··· Source material ···

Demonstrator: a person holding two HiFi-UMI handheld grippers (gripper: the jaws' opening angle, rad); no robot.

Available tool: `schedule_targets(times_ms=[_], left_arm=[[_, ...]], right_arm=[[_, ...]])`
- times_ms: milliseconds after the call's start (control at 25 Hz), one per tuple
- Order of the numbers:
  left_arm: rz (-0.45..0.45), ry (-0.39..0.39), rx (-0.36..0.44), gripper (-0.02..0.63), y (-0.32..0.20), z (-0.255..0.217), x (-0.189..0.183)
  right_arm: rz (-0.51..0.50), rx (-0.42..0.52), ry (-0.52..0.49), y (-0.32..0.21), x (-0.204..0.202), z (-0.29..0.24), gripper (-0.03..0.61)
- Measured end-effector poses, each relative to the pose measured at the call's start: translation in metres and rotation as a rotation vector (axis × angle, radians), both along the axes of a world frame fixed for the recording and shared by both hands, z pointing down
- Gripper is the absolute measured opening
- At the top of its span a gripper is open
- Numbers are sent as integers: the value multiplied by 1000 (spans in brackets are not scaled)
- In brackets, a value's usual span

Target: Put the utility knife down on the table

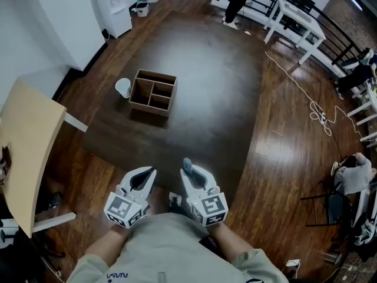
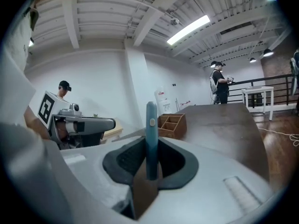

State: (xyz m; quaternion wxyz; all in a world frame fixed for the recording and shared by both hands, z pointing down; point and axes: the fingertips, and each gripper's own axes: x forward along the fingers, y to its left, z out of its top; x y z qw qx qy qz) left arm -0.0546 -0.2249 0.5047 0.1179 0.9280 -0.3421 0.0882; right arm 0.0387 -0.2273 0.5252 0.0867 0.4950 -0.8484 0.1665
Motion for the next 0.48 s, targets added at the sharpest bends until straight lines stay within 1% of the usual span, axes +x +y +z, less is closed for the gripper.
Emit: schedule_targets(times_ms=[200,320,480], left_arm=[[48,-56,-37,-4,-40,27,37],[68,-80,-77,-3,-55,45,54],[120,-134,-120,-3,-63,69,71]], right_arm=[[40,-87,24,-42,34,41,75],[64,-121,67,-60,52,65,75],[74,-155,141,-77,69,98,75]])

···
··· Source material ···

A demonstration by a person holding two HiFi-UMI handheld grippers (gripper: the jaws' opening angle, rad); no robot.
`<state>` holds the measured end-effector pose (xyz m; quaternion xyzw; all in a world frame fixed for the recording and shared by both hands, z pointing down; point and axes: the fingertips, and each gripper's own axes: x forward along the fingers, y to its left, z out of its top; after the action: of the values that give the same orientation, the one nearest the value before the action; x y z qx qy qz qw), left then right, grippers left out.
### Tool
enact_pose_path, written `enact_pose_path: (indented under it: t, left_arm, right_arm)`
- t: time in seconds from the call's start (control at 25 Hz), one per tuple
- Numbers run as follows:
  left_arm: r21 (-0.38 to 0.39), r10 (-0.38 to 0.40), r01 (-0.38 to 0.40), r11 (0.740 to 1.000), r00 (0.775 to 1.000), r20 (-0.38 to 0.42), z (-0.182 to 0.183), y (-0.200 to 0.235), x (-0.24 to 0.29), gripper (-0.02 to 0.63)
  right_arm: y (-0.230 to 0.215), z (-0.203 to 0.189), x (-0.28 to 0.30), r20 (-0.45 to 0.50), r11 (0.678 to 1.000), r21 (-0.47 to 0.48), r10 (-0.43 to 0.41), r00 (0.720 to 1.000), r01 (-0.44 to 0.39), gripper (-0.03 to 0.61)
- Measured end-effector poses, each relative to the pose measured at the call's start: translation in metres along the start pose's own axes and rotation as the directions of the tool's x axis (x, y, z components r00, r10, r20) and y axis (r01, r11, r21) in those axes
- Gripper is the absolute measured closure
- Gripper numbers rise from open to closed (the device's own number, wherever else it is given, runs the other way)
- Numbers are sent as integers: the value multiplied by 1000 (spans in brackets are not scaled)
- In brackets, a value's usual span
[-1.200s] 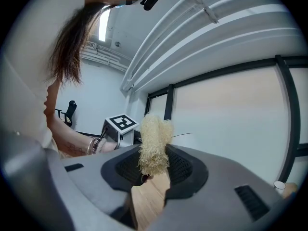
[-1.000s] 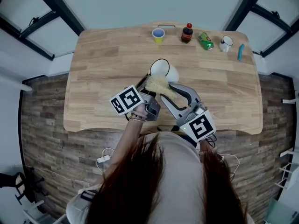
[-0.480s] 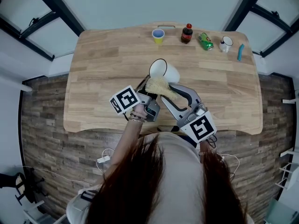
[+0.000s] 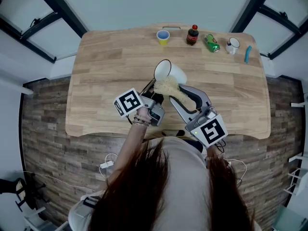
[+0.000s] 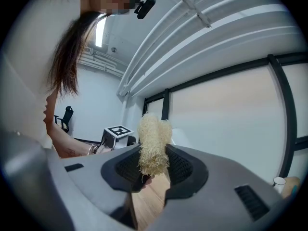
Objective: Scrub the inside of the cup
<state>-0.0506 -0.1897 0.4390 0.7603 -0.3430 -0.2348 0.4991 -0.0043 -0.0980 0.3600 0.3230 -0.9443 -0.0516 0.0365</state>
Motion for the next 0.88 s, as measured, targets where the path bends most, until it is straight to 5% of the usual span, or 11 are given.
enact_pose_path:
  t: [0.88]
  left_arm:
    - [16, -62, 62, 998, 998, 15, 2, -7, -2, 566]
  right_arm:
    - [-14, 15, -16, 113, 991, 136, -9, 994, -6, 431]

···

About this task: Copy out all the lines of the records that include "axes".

Written response:
- Measured end-effector poses, each relative to the pose measured at the call's start: translation in metres and rotation as a rotation vector (axis × angle, radians), both along the axes of a world frame fixed for the recording and shared by both hands, z pointing down
State: (xyz m; quaternion wxyz; all in a world frame fixed for the recording and shared by both hands, z pointing down; point and axes: the fingertips, and each gripper's own axes: x forward along the fingers, y to its left, z out of its top; x y z qw qx qy qz) left arm -0.0546 -0.2249 0.5047 0.1179 0.9280 -0.3421 0.0882; right arm 0.0387 -0.2273 0.5252 0.0867 0.4950 -0.8484 0.1665
Motion for the next 0.48 s, targets added at the sharpest bends until straight lines stay within 1% of the usual span, axes +x +y +z, less is closed for the gripper.
`<state>` holds the measured end-effector pose (xyz m; quaternion xyzw; all in a world frame fixed for the recording and shared by both hands, z pointing down; point and axes: the fingertips, and each gripper's own axes: x forward along the fingers, y to its left, z out of its top; after the action: of the values that give the same orientation, the one nearest the value before the action; x y z qx qy qz qw), left then right, grippers left out.
- Measured end-effector poses, each relative to the pose measured at the call's start: translation in metres along the start pose's own axes and rotation as the directions of the tool's x axis (x, y, z components r00, r10, r20) and y axis (r01, r11, r21) in those axes

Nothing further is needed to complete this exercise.